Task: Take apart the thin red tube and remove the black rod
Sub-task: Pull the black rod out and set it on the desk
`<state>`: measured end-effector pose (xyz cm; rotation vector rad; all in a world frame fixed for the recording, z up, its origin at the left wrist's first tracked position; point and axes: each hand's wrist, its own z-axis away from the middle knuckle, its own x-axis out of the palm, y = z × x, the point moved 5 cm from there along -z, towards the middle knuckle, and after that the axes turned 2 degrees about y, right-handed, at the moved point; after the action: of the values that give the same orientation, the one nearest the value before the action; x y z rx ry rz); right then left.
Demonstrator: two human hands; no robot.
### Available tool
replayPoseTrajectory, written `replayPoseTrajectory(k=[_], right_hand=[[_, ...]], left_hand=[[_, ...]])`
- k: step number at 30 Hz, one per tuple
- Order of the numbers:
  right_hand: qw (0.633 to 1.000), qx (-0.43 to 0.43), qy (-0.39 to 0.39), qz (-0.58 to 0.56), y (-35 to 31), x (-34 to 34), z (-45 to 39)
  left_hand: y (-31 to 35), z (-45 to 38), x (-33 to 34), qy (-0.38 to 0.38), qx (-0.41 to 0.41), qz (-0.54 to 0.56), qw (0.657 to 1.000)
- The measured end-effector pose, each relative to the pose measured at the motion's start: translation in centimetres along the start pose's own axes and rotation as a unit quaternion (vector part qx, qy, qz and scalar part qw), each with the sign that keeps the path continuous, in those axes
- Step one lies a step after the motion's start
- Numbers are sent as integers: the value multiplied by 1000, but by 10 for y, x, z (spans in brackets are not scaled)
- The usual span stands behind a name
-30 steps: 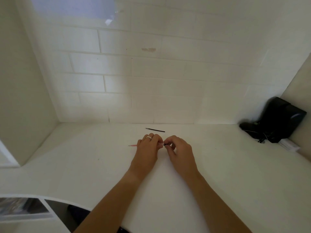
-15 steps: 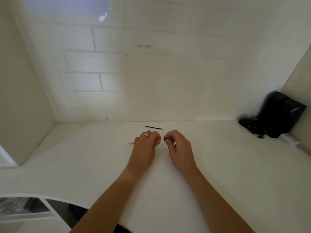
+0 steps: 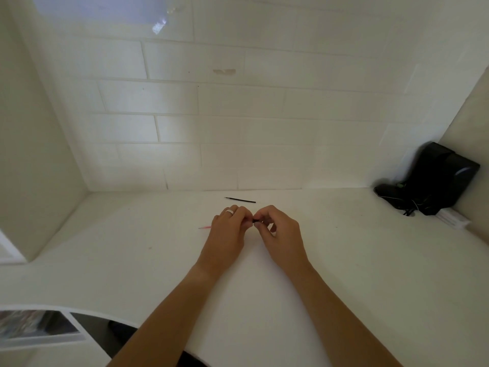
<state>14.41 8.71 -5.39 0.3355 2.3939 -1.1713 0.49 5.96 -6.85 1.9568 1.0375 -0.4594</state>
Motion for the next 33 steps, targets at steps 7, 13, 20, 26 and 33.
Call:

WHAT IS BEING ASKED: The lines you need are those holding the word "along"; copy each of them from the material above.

EXERCISE SOLUTION:
`<state>`: measured end-effector pose (xyz cm; rotation vector rad; all in a world frame fixed for the recording, z up, its origin at the left wrist's first tracked position; point and axes: each hand's wrist, its own z-axis away from the middle knuckle, its own x-axis out of the palm, y = z × x, the point moved 5 cm from there along -z, towards the middle knuckle, and after that the axes turned 2 degrees about y, right-handed, at the moved point; after the action: of the values that give the same orientation, the one nearest the value before the action; x y z rx ry rz); right then left.
- The measured end-effector pose, each relative to the pose measured at the motion's start: translation in centimetres along the start pose's own axes and rotation as a unit quaternion (vector part qx, qy, qz and scalar part qw), each with the sign that keeps the path continuous, in those axes

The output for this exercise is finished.